[WHAT THIS TASK INVOLVES] Report all lines of the data below that hold the word "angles".

○ ○ ○ ○ ○

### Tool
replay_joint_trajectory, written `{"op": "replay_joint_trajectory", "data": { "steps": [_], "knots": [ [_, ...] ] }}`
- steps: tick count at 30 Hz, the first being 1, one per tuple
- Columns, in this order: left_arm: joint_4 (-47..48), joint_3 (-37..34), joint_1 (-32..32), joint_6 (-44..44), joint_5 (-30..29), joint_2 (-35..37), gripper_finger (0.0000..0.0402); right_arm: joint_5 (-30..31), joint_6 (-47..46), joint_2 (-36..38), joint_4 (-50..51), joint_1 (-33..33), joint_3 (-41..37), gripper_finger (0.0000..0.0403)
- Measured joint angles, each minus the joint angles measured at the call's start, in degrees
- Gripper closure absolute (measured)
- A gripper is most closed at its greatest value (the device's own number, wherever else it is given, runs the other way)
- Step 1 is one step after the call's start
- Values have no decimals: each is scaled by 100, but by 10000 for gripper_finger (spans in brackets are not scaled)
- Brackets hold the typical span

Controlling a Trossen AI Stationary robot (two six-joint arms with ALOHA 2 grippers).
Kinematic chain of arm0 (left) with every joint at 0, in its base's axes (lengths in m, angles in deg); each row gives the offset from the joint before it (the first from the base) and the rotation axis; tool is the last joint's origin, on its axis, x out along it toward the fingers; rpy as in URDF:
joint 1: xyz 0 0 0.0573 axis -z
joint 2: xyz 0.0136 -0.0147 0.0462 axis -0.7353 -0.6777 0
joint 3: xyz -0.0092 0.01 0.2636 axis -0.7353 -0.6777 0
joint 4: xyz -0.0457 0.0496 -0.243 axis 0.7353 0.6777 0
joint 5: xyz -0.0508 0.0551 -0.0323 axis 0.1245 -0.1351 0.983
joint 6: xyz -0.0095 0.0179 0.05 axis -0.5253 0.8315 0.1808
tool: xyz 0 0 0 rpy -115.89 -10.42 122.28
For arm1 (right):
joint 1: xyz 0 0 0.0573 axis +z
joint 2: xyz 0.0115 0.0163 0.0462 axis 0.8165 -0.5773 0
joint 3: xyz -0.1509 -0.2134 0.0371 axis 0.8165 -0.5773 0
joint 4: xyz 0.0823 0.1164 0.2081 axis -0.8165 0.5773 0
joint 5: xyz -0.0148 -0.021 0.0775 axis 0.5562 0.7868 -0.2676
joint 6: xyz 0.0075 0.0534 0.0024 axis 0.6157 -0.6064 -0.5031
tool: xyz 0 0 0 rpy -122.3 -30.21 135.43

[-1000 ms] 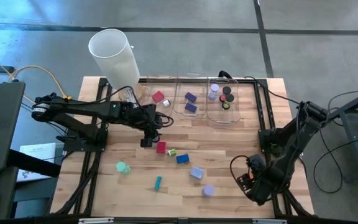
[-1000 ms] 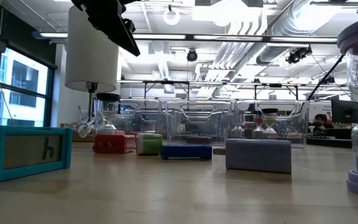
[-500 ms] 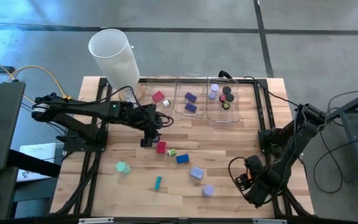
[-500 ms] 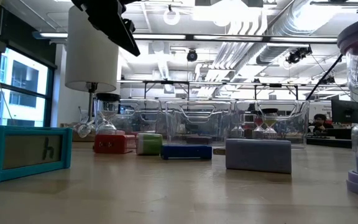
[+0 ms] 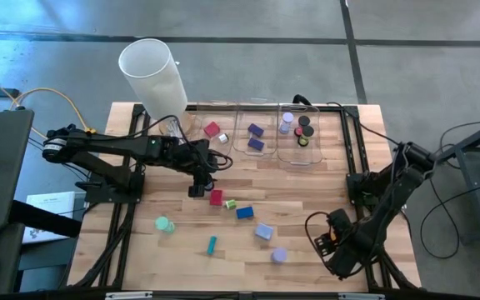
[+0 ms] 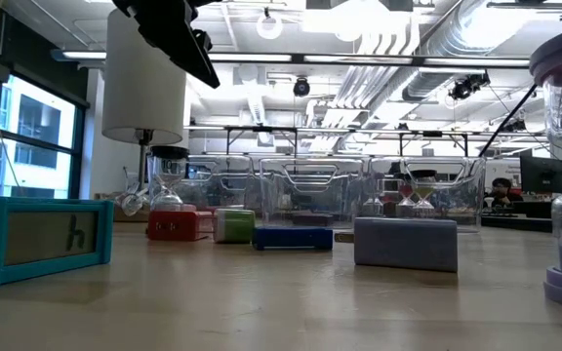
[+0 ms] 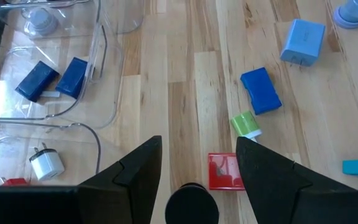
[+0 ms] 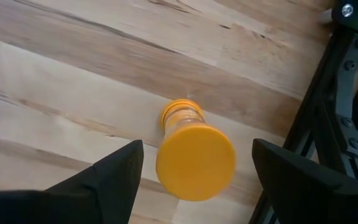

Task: Pick & Place Office items
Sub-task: Put the yellow hourglass into the right transparent bin

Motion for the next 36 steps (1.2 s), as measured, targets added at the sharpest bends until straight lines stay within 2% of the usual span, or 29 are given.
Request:
{"op": "replay_joint_trajectory", "data": {
  "steps": [18, 28, 36],
  "knots": [
    [-106, 0, 0, 21, 0, 0, 204, -120, -19, -167, -81, 2, -15, 112],
    [-133, 0, 0, 23, 0, 0, 204, -282, -43, -167, -895, -2, -721, 112],
    [-341, 0, 0, 67, 0, 0, 204, -273, -7, -167, -1013, -4, -829, 115]
  ]
}}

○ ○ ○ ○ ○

[WRITTEN SOLUTION]
- Measured joint angles, each minus the joint angles measured at the call's start, in degrees
Kinematic chain of arm0 (left) with every joint at 0, in its base's axes (lengths in m, angles in deg); each row gives the offset from the joint before it (the first from the base) and the rotation axis; tool is the last joint's origin, on its axis, x out along it toward the fingers; rpy as in URDF:

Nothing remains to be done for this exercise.